Instructions for the task | From the entries, copy out every line in which the word "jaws" is found.

Material supplied |
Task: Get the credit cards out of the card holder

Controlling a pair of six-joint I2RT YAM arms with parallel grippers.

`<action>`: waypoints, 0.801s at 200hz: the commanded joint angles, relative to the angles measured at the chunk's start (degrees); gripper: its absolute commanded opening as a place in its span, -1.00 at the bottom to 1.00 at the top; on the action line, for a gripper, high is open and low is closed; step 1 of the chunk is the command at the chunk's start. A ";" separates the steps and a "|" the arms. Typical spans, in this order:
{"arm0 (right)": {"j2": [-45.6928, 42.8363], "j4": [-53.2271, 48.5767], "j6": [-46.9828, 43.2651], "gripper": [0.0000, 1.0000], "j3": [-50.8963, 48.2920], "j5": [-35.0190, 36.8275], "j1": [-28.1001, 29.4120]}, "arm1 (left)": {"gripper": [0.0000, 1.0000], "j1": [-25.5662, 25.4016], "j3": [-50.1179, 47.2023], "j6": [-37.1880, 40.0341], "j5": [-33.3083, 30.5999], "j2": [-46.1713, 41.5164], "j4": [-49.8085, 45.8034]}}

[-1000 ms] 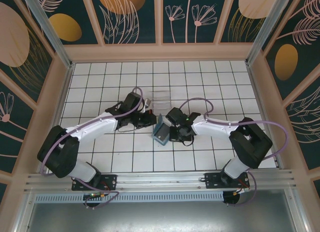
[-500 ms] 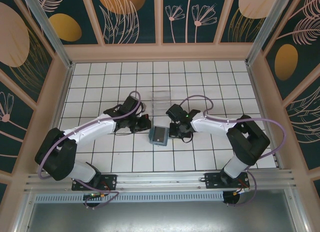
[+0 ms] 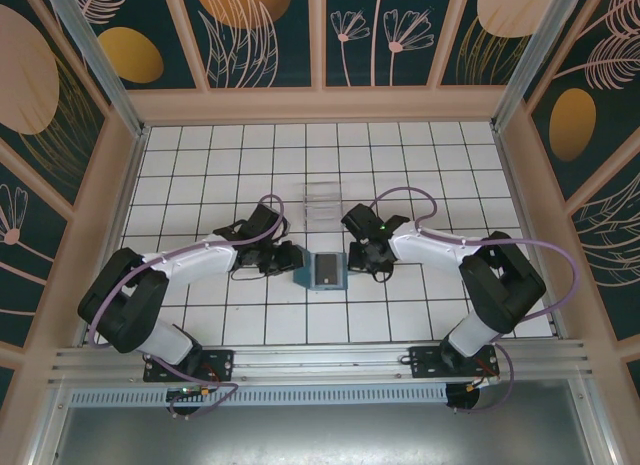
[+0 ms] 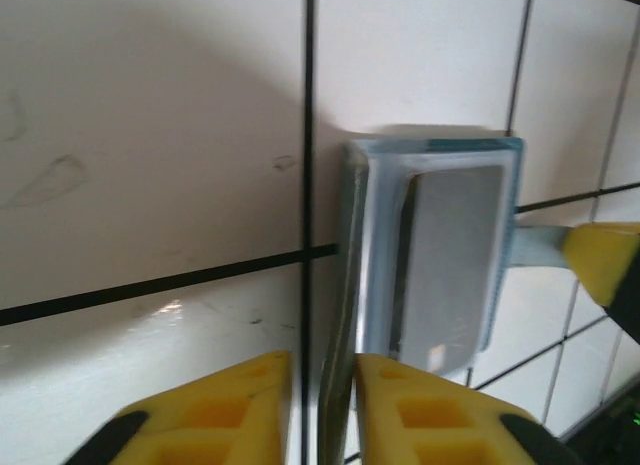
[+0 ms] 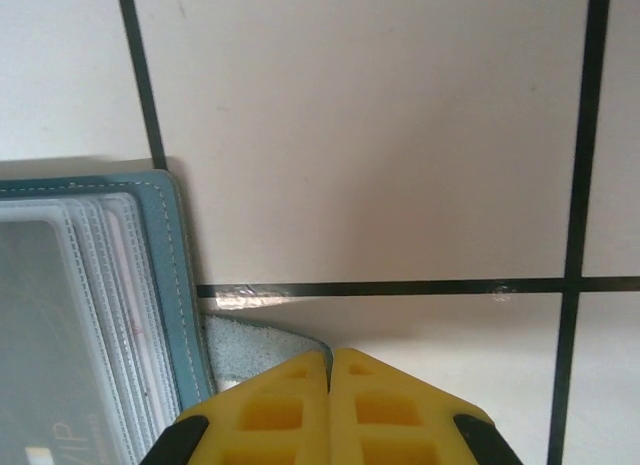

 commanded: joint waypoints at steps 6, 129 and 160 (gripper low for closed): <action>-1.40 -4.00 -0.78 -1.00 0.42 3.74 -0.43 | -0.42 -0.31 0.20 1.53 -5.36 -0.70 -5.49; -3.36 -11.84 -1.14 -0.62 7.27 7.34 -0.35 | -0.45 -0.25 -2.52 3.06 -2.35 -4.20 -7.38; -3.62 -13.41 -2.21 -0.53 10.64 5.94 -0.26 | -0.35 -0.23 1.85 3.90 -7.91 -5.72 -12.71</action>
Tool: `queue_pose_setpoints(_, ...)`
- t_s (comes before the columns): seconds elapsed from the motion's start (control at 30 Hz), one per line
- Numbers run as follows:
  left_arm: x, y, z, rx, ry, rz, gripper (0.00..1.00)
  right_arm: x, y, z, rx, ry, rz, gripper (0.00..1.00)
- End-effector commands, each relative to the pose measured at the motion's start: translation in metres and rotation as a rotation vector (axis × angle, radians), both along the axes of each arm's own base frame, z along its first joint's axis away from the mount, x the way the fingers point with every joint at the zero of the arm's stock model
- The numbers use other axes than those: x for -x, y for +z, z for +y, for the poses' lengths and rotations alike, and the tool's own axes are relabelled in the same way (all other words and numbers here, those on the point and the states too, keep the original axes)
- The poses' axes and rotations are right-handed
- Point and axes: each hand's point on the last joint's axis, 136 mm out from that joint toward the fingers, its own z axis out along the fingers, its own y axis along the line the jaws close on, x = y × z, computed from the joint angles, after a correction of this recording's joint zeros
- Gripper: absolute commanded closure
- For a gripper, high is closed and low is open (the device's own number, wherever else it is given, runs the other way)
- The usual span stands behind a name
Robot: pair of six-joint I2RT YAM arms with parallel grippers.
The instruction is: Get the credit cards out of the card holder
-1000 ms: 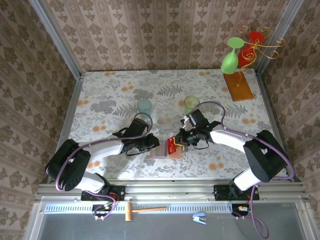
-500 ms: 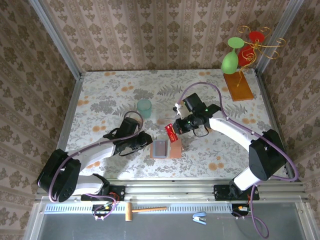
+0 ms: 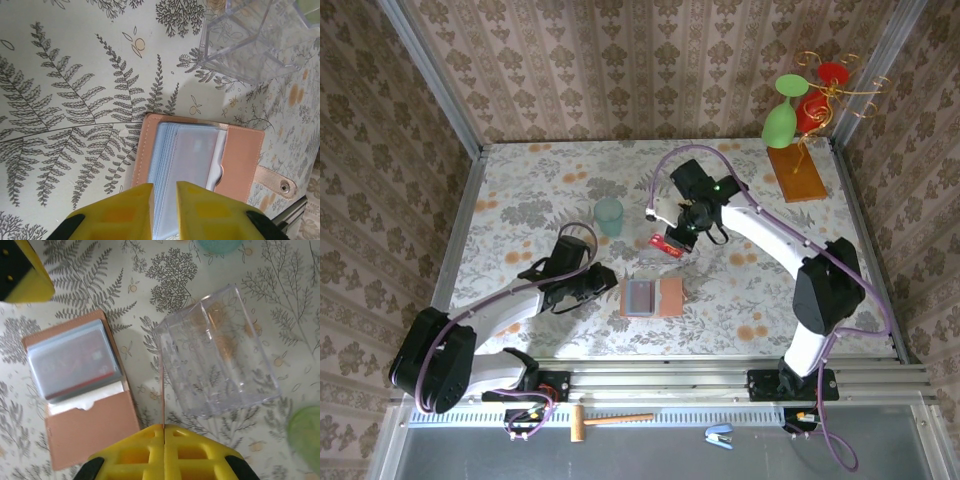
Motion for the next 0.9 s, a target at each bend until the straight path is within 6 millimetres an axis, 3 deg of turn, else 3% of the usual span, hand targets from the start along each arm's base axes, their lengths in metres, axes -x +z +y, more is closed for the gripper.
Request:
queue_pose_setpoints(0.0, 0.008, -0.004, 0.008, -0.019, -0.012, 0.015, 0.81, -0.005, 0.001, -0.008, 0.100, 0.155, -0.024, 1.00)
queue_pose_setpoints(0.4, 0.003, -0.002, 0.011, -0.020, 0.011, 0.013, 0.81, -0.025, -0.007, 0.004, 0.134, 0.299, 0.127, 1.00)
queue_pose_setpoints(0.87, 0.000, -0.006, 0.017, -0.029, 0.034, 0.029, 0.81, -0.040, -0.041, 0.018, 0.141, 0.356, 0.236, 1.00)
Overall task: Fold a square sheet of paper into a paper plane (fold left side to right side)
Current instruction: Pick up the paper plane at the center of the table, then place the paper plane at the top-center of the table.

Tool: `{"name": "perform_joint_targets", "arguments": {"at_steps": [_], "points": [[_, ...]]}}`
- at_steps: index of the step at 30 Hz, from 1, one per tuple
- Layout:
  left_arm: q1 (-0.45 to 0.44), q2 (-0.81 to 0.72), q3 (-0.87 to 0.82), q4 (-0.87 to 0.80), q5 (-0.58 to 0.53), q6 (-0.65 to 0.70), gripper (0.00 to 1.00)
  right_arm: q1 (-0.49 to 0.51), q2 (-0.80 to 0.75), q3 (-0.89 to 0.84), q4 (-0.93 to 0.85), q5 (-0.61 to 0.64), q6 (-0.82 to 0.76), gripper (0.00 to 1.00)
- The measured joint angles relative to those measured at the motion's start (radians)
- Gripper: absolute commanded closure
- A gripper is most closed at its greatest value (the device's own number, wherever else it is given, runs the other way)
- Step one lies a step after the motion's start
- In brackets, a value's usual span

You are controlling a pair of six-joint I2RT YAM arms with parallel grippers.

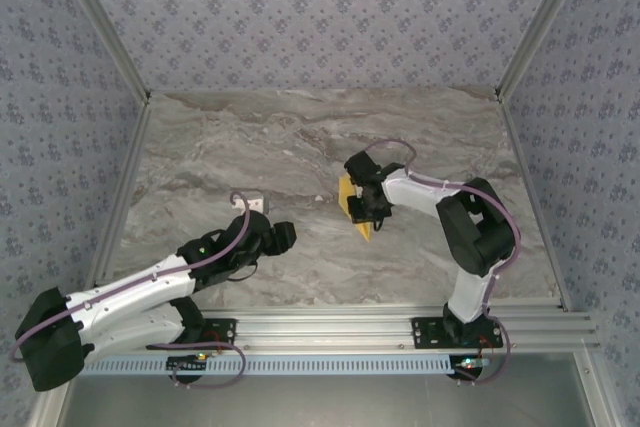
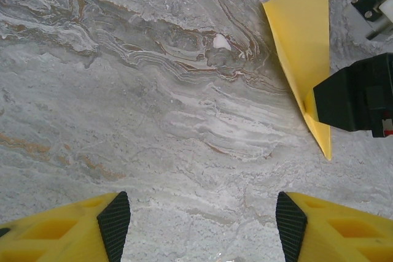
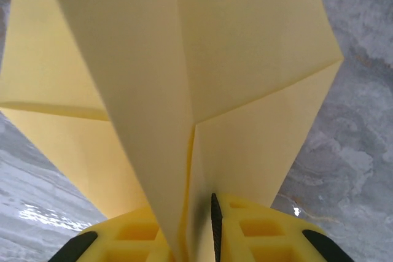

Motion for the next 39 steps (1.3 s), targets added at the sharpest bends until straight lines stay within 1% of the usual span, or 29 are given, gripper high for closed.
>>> {"name": "perform_joint_targets", "arguments": {"at_steps": [2,5,6,9,10,15,22,26,31,35,39], "points": [[0.0,-0.001,0.0,0.0,0.003,0.0,0.31,-0.003,0.004,0.021,-0.001,-0.001,-0.003,0.88],[0.0,-0.017,0.0,0.001,0.021,0.009,0.22,-0.019,0.021,0.094,-0.013,-0.004,-0.003,0.88],[0.0,-0.026,0.0,0.002,0.031,0.017,0.19,-0.031,0.032,0.134,-0.022,-0.005,-0.003,0.88],[0.0,-0.05,0.0,0.012,0.064,0.045,0.04,-0.072,0.086,0.276,-0.05,-0.011,-0.002,0.88],[0.0,-0.055,0.0,0.016,0.075,0.053,0.02,-0.082,0.106,0.319,-0.059,-0.011,-0.002,0.88],[0.0,-0.064,0.005,0.035,0.118,0.127,0.02,-0.119,0.243,0.541,-0.115,0.005,0.013,0.88],[0.0,-0.064,0.082,0.033,0.13,0.25,0.02,-0.116,0.408,0.743,-0.209,0.021,0.024,0.87],[0.0,-0.064,0.129,0.032,0.127,0.292,0.02,-0.113,0.468,0.794,-0.252,0.029,0.024,0.86],[0.0,-0.064,0.137,0.023,0.127,0.308,0.02,-0.113,0.525,0.827,-0.284,0.034,0.024,0.85],[0.0,-0.064,0.137,-0.004,0.127,0.308,0.02,-0.113,0.539,0.836,-0.297,0.034,0.023,0.78],[0.0,-0.064,0.137,-0.025,0.116,0.308,0.02,-0.108,0.539,0.843,-0.31,0.035,0.008,0.68]]}}
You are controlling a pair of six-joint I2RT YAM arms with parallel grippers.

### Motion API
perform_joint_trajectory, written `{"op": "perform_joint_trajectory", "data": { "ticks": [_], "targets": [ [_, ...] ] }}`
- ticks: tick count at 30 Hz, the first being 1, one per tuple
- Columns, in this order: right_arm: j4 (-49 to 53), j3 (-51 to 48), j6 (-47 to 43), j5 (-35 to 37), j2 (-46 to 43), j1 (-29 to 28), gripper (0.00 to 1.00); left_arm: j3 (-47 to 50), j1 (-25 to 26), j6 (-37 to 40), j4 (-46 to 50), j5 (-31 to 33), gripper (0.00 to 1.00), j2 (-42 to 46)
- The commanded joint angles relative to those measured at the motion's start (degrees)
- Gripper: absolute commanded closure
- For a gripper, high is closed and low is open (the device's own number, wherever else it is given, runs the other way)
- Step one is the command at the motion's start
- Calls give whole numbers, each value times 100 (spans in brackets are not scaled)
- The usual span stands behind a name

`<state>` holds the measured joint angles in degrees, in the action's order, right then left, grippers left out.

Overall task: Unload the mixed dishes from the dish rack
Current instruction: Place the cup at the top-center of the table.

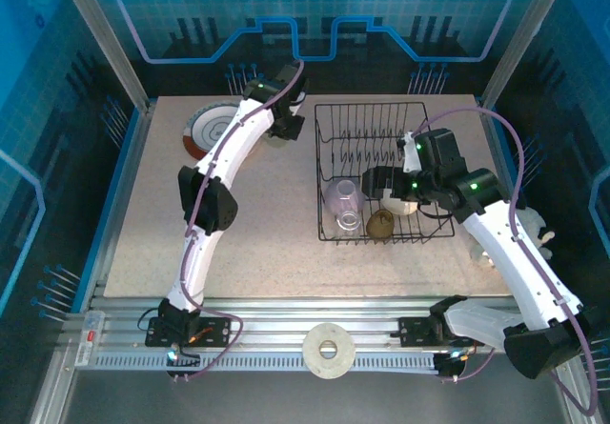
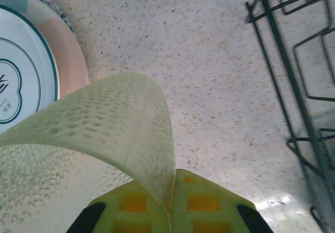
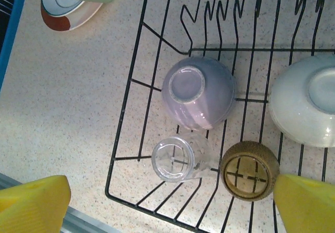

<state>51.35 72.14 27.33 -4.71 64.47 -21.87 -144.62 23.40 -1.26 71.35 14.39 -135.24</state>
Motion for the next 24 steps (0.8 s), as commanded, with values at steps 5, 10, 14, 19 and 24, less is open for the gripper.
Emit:
{"op": "perform_joint_trajectory", "data": {
  "ticks": [5, 10, 14, 19, 24],
  "targets": [
    [334, 64, -88, 7, -26, -128, 0, -198, -142, 449, -95, 194, 100, -313],
    [296, 37, 31, 49, -23, -216, 0, -116, -203, 545, -90, 146, 100, -458],
    [292, 69, 74, 49, 37, -314, 0, -14, -239, 565, -105, 107, 100, -551],
    [366, 109, 65, 178, 56, -419, 0, 32, -248, 574, -113, 52, 100, -650],
    [375, 51, 111, 213, 21, -461, 0, 30, -257, 600, -139, 58, 100, -713]
  ]
}}
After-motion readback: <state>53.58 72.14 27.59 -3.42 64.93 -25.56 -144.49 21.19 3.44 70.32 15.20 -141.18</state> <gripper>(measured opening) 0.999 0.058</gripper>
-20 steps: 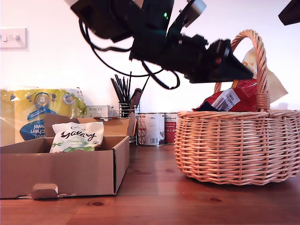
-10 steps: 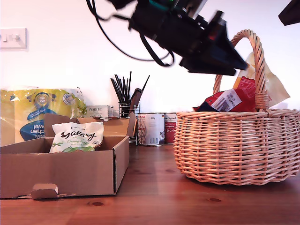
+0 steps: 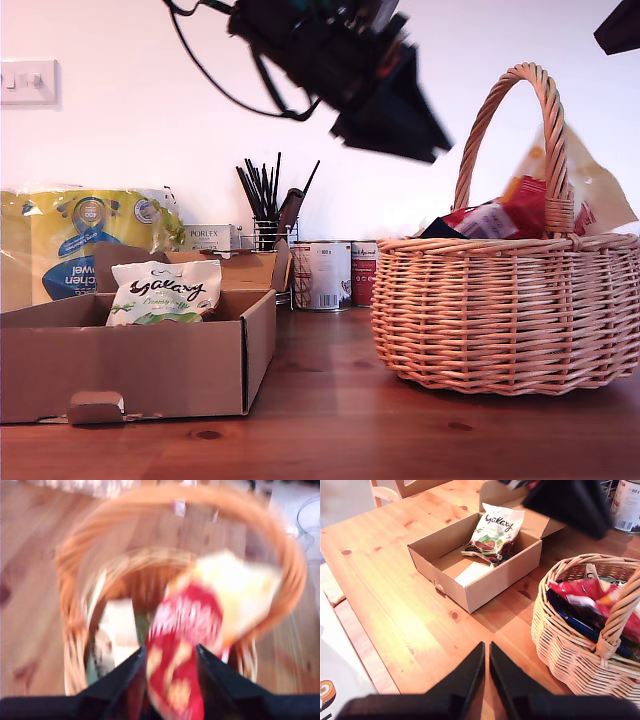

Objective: Move the bags of Easter eggs from the cardboard box on the left into the woven basket on the right side.

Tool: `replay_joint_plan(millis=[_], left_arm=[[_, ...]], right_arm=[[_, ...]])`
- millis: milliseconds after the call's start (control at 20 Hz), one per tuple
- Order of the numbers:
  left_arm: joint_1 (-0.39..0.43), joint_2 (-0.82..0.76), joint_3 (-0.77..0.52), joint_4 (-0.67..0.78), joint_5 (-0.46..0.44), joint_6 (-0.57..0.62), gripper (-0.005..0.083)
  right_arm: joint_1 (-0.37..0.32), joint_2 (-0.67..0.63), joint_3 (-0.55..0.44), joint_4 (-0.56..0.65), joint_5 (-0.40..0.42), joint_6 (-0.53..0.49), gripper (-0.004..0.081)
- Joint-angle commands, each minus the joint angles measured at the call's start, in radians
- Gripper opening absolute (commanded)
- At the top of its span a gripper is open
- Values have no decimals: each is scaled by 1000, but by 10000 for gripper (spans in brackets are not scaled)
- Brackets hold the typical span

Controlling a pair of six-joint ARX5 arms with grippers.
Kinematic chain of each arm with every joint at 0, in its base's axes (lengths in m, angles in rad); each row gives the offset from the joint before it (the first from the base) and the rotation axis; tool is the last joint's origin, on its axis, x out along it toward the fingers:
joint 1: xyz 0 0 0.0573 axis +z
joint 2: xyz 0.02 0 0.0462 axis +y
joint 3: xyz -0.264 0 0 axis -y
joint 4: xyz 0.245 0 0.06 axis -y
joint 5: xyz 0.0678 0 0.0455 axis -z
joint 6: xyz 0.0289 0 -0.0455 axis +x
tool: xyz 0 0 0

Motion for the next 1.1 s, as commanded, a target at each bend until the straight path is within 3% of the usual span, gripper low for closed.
replay_joint_plan(millis=[0,50,350,700,850,1050], left_arm=[[5,-4,-4,-40,-10,40,32],[14,-4,-4,-70,-16,57,-26],[59,-39,-5,-145,-165,90,-19],[146,-122,-59,-179,-165,93,-19],[188,-201,-167,-137,-166,90,-19],[261,-365,-410,-4,-167,47,-19]], right_arm=[[4,-3,6,3,0,-6,-13],[4,-3,6,3,0,-6,-13],[4,-3,6,3,1,-7,-13],[4,-3,6,3,20,-24,-13],[4,-3,6,5,34,-24,-13],[4,6,6,4,47,-23,-13]])
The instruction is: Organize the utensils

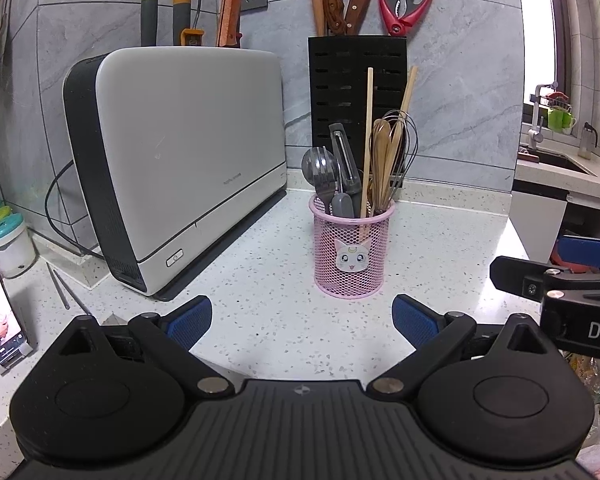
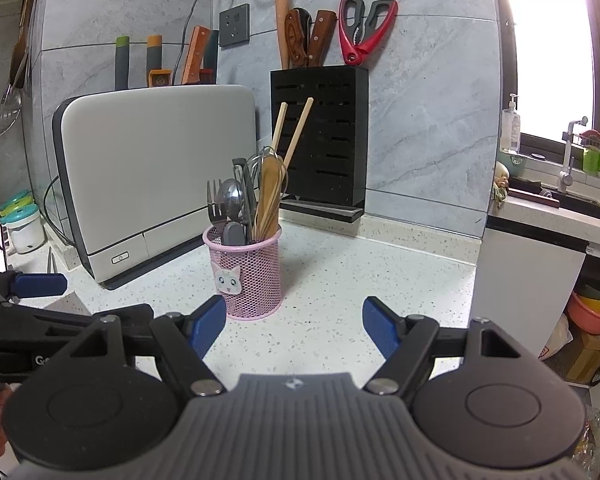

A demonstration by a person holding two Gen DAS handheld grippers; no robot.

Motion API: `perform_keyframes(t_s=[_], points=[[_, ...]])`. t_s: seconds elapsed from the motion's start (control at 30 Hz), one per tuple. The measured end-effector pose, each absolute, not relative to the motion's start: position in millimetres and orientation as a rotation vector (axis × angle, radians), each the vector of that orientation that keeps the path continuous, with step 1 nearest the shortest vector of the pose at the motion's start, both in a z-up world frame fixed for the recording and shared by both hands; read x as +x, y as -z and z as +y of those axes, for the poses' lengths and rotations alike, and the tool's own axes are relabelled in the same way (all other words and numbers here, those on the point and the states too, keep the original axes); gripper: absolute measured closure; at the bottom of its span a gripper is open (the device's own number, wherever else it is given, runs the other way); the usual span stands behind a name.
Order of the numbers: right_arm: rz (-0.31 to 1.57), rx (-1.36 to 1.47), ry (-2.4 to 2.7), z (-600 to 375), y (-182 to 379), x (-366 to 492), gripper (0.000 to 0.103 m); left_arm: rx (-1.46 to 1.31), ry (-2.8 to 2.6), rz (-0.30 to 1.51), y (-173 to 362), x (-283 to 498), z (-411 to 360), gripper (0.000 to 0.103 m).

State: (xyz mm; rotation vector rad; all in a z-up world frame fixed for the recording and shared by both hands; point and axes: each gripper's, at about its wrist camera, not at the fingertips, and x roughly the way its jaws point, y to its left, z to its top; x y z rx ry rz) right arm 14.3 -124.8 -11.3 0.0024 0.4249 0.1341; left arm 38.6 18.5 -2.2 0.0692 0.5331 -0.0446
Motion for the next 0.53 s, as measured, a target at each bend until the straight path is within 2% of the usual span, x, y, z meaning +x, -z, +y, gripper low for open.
perform_keyframes(t_s=[0.53], points=[[0.436, 0.007, -0.133, -125.5, 14.1, 16.4, 0.029, 0.068, 0.041, 0.535, 4.5, 39.5, 17.5, 0.0]])
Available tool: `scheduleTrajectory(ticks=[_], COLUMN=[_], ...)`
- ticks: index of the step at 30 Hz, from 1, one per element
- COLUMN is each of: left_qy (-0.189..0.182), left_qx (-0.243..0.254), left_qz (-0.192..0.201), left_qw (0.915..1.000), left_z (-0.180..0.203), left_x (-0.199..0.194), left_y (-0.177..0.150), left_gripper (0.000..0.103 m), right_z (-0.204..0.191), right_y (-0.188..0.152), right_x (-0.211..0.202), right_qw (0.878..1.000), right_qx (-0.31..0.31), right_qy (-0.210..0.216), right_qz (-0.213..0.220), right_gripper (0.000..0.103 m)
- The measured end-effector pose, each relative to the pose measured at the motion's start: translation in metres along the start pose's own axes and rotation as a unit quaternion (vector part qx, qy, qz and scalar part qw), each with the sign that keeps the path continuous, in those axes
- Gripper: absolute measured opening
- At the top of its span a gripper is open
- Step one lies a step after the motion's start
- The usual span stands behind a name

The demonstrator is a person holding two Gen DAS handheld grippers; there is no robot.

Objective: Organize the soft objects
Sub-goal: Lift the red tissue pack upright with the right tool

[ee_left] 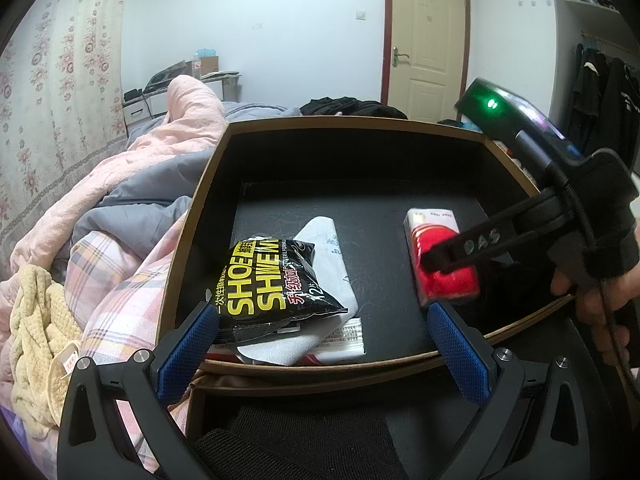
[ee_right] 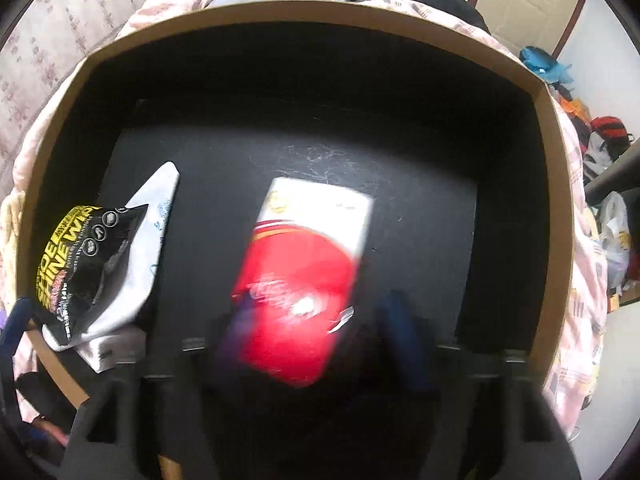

Exercise result |
- Point and axes: each hand's point on the last joint's axis, 136 mm out from that joint toward the fingers, its own z axis out along the fingers, its own y axis along the line the jaws close on, x = y × z, computed from the joint angles, after a correction of this recording's joint zeros
State: (xyz mm; rotation vector rad; all in a z-up world frame fixed for the recording and shared by both hands; point and axes: each gripper's, at about its wrist camera, not at the fingertips, and x roughly the way its jaws point, y to its left, z to its top; x y z rx ry rz) right arm 14.3 -124.8 -11.3 0.0024 0.4249 0.1341; left arm 38.6 18.5 -2.2 0.0692 0.5331 -0.0446

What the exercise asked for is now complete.